Aim of the task
If a line of the material holds the string "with", please copy it.

Data extract
▼▼▼

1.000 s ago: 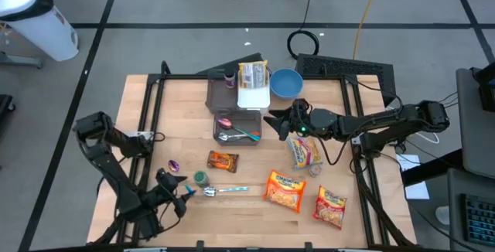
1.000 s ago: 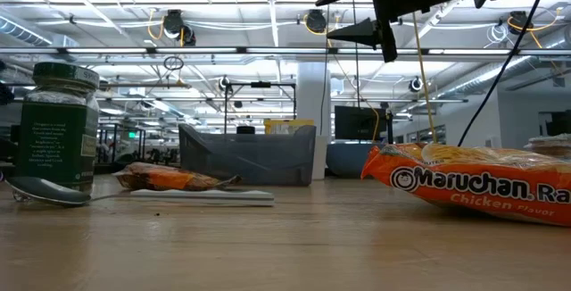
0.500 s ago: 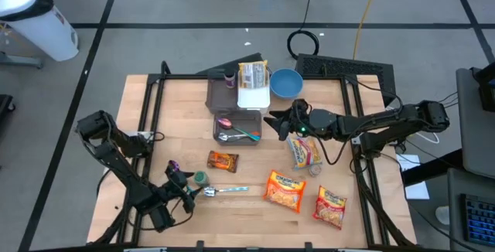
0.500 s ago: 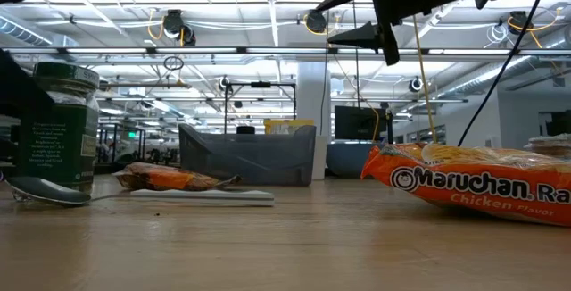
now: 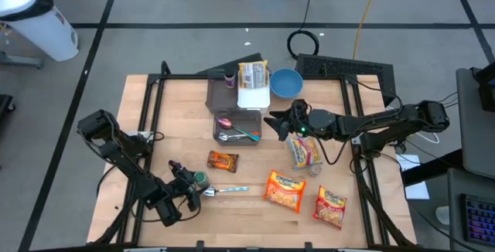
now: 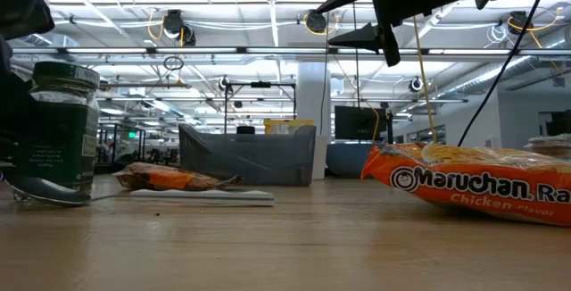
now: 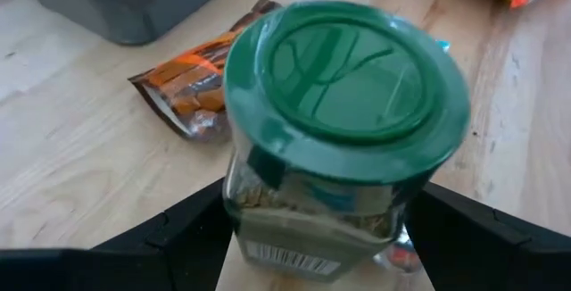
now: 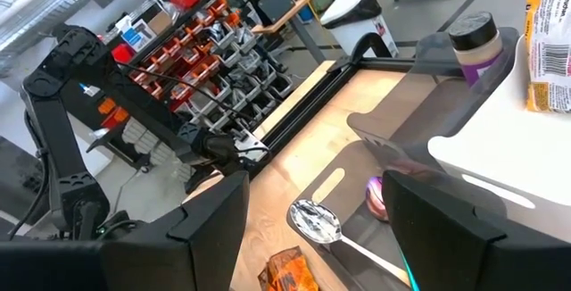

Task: Pick & Place Food Item
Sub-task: Put the green seasoning bottle into the top black bin

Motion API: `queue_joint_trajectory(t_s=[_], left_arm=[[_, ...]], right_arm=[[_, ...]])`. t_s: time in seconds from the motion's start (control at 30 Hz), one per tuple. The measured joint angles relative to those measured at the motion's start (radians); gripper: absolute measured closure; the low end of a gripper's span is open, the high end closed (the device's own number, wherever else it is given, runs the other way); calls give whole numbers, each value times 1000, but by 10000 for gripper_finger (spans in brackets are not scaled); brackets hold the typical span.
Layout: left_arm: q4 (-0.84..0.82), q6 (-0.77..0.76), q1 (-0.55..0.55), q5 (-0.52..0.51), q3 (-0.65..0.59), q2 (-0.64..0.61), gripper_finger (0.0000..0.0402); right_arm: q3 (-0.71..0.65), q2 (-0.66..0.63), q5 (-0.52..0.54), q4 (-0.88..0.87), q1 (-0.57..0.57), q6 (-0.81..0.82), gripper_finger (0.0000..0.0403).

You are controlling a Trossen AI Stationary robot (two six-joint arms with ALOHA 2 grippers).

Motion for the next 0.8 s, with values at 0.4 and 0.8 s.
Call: queue_joint_trajectory(t_s=[0.4,0.8], left_arm=[[0,-21,0,13,-15,0,92],[0,-14,27,9,-15,0,194]], right_arm=[[0,0,0,-8,0,-6,149],[0,0,0,-7,0,-9,149]])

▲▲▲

Answer for the task
You are controlling a Trossen AI Stationary robot (two six-joint arms with ALOHA 2 grippers).
Motion for the next 0.8 s, with values at 0.4 and 0.8 s.

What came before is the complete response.